For most nurses it isn't a job its a 'calling' and they accept conditions, hours, abuse that most of us wouldn't dream of accepting.

Ellapaella · 17/10/2019 13:34

Yes absolutely- you can't guarantee you will ever become a Band 6, 7 or 8. These roles are few and far between now. What used to be a typical band 7 role has now been downgraded to a band 6. I was one of the lucky ones who managed to hold on to my band 7 (because I already had my masters degree) but roles like mine are like gold dust now.

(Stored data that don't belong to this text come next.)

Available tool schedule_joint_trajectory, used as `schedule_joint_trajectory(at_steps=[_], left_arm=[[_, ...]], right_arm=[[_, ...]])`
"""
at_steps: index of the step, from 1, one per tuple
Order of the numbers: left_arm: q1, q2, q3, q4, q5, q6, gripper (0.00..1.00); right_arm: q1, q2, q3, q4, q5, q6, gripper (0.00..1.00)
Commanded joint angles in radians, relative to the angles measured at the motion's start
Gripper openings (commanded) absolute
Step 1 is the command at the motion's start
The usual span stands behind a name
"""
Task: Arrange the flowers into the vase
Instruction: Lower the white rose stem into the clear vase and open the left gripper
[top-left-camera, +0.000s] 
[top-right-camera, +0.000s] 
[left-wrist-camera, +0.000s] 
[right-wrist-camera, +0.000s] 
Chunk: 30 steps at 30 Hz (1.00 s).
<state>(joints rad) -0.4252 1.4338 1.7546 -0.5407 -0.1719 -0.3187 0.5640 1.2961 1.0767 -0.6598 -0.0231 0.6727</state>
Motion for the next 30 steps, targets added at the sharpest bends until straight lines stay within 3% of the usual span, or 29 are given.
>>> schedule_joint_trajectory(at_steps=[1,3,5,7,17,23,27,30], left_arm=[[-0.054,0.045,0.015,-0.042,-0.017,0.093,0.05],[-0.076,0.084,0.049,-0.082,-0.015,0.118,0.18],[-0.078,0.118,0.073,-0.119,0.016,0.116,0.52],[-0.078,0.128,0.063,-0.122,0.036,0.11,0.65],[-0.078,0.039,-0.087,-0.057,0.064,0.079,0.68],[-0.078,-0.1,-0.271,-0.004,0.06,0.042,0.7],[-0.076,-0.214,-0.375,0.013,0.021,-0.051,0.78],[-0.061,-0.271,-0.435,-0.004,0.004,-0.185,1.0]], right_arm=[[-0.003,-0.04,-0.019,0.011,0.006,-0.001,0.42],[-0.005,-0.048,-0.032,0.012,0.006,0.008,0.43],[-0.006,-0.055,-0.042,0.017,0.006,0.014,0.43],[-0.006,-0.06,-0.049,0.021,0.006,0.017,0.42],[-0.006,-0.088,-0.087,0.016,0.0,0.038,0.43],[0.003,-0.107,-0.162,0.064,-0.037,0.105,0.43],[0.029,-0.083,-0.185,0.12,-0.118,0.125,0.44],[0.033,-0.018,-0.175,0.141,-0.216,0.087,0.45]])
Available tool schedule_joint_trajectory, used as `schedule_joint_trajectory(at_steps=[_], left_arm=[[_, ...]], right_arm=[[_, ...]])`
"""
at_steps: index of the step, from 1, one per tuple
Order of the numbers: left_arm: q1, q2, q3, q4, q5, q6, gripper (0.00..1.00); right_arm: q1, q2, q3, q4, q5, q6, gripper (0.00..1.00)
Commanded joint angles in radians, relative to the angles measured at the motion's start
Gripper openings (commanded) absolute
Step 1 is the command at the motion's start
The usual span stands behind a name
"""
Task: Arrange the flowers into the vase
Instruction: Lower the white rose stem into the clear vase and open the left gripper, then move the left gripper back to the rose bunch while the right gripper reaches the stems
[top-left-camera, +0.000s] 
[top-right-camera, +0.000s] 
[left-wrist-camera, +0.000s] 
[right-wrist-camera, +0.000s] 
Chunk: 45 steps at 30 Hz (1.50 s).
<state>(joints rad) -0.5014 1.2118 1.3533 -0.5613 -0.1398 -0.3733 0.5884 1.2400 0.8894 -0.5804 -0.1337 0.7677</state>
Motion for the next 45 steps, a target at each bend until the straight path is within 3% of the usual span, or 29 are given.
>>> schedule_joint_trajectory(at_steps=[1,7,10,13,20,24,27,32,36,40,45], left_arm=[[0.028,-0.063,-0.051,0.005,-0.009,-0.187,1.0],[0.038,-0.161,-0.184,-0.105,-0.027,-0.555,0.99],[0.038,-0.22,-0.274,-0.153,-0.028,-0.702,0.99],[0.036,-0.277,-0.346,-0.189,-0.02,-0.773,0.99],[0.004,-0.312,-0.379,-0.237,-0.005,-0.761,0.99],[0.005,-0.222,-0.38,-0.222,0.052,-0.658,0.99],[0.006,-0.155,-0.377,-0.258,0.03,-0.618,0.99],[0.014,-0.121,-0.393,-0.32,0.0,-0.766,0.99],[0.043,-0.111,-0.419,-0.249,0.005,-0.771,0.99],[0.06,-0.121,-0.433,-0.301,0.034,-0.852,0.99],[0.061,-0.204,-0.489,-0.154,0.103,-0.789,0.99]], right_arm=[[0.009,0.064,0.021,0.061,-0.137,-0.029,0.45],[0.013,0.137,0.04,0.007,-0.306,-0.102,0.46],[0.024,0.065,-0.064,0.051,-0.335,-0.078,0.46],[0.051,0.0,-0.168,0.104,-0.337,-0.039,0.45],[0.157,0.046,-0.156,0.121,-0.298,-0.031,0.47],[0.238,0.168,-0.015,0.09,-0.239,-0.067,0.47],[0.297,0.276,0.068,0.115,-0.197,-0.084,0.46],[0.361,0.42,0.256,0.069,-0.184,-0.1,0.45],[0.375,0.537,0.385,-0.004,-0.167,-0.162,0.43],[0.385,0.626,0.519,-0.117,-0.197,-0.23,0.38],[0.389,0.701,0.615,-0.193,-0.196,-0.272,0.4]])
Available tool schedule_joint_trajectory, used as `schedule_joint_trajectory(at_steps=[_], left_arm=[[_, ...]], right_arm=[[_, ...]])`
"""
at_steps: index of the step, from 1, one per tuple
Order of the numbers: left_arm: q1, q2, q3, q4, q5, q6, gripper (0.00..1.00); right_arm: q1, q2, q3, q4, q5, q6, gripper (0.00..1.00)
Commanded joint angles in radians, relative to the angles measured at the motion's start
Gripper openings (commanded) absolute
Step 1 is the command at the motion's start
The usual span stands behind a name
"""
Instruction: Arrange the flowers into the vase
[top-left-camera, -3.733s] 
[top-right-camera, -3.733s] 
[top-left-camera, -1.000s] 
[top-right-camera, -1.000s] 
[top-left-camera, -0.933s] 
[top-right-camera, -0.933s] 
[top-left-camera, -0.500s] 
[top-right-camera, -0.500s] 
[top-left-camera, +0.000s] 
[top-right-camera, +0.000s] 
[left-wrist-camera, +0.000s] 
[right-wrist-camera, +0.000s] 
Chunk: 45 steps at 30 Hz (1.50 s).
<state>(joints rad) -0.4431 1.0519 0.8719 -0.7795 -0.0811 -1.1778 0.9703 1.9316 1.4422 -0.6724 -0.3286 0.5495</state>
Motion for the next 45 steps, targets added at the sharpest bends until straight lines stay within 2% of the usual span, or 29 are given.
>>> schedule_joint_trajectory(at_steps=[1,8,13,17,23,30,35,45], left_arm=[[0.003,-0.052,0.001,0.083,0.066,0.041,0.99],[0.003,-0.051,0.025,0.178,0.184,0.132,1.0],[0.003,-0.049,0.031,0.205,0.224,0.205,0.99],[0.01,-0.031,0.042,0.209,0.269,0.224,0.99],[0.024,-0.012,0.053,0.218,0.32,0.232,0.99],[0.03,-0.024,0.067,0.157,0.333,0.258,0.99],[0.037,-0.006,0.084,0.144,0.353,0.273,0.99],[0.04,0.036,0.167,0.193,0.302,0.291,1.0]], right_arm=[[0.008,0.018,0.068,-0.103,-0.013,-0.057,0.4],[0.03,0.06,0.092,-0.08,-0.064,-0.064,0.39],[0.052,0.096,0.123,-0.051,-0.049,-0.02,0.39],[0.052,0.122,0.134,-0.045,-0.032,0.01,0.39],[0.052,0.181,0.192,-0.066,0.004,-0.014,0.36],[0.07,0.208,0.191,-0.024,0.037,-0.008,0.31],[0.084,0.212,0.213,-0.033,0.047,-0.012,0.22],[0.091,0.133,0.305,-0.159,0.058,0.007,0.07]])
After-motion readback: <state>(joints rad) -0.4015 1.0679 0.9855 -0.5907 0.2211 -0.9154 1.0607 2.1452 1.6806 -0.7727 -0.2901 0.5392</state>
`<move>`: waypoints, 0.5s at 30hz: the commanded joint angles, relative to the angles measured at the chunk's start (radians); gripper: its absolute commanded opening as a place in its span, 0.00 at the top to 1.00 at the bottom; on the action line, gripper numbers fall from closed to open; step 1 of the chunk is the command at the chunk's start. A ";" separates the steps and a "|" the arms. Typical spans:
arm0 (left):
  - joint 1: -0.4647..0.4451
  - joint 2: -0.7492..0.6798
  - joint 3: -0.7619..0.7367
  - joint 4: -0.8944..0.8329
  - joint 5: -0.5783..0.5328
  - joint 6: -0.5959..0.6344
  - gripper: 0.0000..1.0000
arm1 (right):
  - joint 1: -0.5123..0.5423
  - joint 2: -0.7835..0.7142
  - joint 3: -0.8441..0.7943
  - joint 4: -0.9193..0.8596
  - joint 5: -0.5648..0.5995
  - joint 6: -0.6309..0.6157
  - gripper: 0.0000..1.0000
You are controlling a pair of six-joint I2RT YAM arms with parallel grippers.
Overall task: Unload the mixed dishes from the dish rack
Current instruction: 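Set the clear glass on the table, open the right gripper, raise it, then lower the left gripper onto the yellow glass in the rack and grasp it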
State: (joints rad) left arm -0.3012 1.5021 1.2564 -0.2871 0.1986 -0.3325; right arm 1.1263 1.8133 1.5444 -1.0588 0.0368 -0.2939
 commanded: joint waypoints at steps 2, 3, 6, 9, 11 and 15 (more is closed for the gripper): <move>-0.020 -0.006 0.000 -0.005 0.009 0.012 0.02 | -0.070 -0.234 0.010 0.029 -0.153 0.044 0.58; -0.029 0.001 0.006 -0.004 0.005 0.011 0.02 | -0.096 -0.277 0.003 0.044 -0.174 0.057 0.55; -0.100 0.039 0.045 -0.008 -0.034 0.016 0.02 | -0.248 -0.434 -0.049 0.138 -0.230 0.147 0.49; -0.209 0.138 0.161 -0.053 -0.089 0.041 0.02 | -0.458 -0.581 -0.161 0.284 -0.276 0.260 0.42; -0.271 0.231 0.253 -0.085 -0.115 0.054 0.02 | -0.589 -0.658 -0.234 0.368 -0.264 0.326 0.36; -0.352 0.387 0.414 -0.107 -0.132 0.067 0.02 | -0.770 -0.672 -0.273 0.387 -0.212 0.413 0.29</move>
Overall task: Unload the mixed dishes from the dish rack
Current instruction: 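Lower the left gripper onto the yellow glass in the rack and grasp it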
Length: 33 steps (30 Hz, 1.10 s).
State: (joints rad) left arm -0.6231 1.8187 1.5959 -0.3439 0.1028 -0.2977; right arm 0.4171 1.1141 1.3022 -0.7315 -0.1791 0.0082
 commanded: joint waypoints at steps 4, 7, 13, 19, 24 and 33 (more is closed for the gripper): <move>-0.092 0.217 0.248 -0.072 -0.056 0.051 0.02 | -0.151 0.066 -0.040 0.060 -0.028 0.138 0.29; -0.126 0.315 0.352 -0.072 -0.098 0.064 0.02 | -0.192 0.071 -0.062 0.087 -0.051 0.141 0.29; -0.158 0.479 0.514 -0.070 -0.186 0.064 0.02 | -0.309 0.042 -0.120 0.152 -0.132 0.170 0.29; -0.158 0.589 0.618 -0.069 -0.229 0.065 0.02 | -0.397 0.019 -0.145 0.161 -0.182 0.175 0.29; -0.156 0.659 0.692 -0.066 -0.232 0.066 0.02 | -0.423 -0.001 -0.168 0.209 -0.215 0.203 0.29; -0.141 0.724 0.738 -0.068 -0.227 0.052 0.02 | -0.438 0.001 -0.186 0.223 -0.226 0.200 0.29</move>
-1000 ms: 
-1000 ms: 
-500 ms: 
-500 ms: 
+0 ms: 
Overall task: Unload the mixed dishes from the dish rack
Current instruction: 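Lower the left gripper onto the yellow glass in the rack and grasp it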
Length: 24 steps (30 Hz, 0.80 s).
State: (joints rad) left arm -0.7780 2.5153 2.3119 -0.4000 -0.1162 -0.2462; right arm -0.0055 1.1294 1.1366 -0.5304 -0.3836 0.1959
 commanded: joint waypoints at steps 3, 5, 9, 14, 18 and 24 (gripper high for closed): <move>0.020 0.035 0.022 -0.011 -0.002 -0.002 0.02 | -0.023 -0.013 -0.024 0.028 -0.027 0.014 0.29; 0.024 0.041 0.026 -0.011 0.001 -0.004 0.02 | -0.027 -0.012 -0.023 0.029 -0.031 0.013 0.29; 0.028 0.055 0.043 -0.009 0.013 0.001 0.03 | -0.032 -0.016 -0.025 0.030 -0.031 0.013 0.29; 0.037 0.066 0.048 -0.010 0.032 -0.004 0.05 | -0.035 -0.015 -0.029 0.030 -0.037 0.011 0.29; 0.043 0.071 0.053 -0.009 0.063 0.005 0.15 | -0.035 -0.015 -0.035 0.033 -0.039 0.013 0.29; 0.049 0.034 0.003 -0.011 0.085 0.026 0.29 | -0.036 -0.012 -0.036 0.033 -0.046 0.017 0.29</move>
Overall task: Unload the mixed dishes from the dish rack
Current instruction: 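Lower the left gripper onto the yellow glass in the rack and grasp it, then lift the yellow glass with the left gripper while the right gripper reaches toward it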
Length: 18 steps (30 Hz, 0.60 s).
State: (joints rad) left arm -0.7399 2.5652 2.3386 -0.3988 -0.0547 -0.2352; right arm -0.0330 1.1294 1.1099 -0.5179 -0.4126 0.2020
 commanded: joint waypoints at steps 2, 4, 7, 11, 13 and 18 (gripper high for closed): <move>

ratspeaker · 17/10/2019 13:35

You don't seem to have much respect for your DP or her choice of career.
No appreciation of how hard she's worked to qualify or the hours she has put in and really seem to resent that she may eventually earn more than you.
This doesn't seem to be a good basis for a relationship.

limpbizkit · 17/10/2019 13:35

Compassion and empathy are 'values and qualities' drawing up intravenous infusions is a 'skill' I never said one was more important than the other! I don't make the fricking rules '!!!!! It's factual information on how someone is deemed worthy of pay. Thankfully my last pdp I was told I was a compassionate caring nurse whom has also undertaken additional qualifications to enhance my clinical knowledge in the field I work in. You can be 'skilled' and a bloody good nurse at the basics. I can't help it if one is recognised in how your pay is scaled and one isn't. I was merely giving factual evidence to bsck up the OPs pondering

RaymondStopThat · 17/10/2019 13:35

Nurses do not start on £23k, I dont know why people keep posting that. They start on £24214 plus any of hours enhancements.

OnTopOfTheWardrobe · 17/10/2019 13:36

limpbizkit and again, nobody is arguing that a HCA is more skilled than a nurse... the original point that you replied to was that 17k for a HCA is a shitty wage. and a 23k for a nurse is a shitty wage.
Nobody is saying that a HCA is equal to a nurse or that they should be on the same pay. Both should get pay rises in proportion to their job roles/skill level.

OnTopOfTheWardrobe · 17/10/2019 13:36

Bold fail.. keep forgetting HMTL doesn't work here :(

LonginesPrime · 17/10/2019 13:37

More to the point, OP, if you're in £50k in a finance career, how to expect that you'll be earning less than a nurse in 5 years?

Are you planning to take some years out or are you just not very good at your job?

limpbizkit · 17/10/2019 13:37

I agree @ontop. The only point we disagree on is I never said nurses pay was shit.

limpbizkit · 17/10/2019 13:40

@ontop I was trying (poorly it seems) to say that nurses are not underpaid because of the work they physically undertake because hcas physically undertake far more physical work actually in general. I was saying that the reason some consider nurses to be underpaid is their salary is less than allied health professions who have the same level of training. I didn't sat it was my personal opinion. I'm happy with my wage.

fedup21 · 17/10/2019 13:41

Are you planning to take some years out or are you just not very good at your job?

Grin
Fookadook · 17/10/2019 13:44

A few years ago loads of nurses got downbanded where I work. Everyone had to reapply for their jobs. Of course the managers didn’t. Hmm

RainbowBlanket · 17/10/2019 13:47

YABU

Zebraaa · 17/10/2019 13:49

@Alsohuman I agree with you.

Also, to the poster saying £18k is “handsome” and any other non skilled worker wouldn’t earn that much. I have friends who work in offices doing admin who have a lot less stress, don’t go home with their back in pieces, don’t get spoken to like crap (by staff!) AND they earn more.
How HCA’s are looked down upon is disgusting. If they weren’t there you’d be cleaning up the shit yourselves.

WarmSausageTea · 17/10/2019 13:51

YABU and goady. Go back to counting beans and leave nurses alone.